The BMW VI was the first twelve-cylinder engine built by the BMW. It essentially consisted of two cylinder banks from the six-cylinder BMW IV bolted to a common cast aluminium crankcase at a 60-degree included angle between the cylinder banks. Series production commenced in 1926 after type approval had been granted. From 1930 on, after 1000 engines of the BMW VI type had already been delivered, Germany was again permitted to construct military aircraft. The sudden additional demand resulted in the production figures increasing rapidly. In 1933 the BMW VI was used for BMW's first experiments with direct fuel injection.

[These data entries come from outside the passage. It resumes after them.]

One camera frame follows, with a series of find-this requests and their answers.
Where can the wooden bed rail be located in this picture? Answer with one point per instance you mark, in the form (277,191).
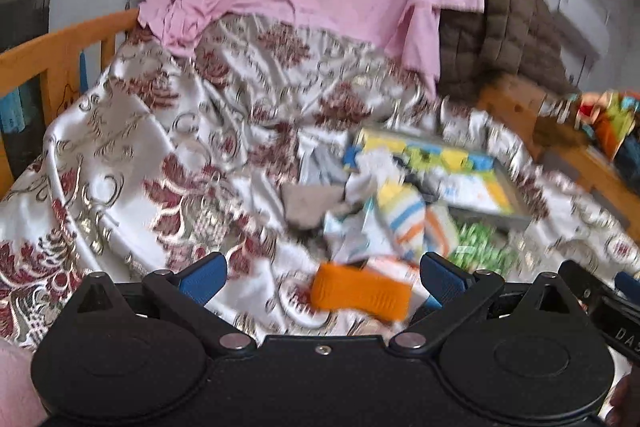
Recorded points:
(45,52)

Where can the pink garment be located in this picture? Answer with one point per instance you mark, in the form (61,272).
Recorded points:
(17,387)

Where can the beige cloth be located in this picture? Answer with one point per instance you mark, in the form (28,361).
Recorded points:
(310,207)

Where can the grey shallow box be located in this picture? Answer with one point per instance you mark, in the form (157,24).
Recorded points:
(520,214)

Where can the orange sock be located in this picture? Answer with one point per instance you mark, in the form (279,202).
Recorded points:
(357,291)

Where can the floral satin bedspread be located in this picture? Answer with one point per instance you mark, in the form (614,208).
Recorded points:
(165,147)

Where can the colourful cloth pile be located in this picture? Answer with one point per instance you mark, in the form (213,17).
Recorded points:
(612,122)

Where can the grey face mask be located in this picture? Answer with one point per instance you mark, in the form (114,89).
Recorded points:
(320,164)

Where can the white printed garment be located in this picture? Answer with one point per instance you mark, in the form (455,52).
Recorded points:
(470,194)

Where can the white air conditioner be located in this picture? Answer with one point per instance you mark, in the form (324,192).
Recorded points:
(575,12)

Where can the brown quilted blanket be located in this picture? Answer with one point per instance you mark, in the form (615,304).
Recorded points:
(510,27)

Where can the yellow cartoon print cloth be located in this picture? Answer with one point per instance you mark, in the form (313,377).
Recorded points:
(465,159)

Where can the striped sock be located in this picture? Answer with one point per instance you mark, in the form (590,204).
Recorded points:
(405,217)

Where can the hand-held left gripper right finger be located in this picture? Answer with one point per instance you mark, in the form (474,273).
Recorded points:
(444,281)

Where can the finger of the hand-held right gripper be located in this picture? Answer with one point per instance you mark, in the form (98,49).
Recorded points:
(585,283)
(629,282)

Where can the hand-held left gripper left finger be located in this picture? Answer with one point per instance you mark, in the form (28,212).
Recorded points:
(204,281)

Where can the brown printed bag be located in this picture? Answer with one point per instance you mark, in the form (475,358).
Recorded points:
(557,124)

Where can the green patterned cloth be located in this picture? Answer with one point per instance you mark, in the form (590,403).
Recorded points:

The BMW VI was the chosen source of power for numerous record-breaking and long-distance flights, including an east-to-west crossing of the Atlantic in 1930 and a round-the world flight in 1932, both by Wolfgang von Gronau in an open Dornier Wal flying boat powered by two BMW VI engines.

The BMW VI was put to unusual use as a power unit for the "Rail Zeppelin" high-speed railcar.
Many versions of the BMW VI engine were developed, and it was built under license in Japan and the Soviet Union. This was further evidence of the reliability of an engine with which BMW made a fundamental contribution to the build-up of German air transport. At least 9,200 were built between 1926 and 1938. The engine was license-built in the Soviet Union under the supervision of Mikulin, who then further developed it as the M-17. More license built engines were produced by Kawasaki Heavy Industries in Japan as the Kawasaki Ha9 (long designation:- Army Type 98 850hp Liquid Cooled In-line).

==Variants==
5.5, 6 or 7.3 denotes compression ratio. No additional letter denotes BMW carburetor and direct-drive propeller (7.3), u denotes a propeller reduction gear (7.3u), z denotes Zenith carburetor (7.3z), zu denotes Zenith carburetor and propeller reduction gear (7.3zu).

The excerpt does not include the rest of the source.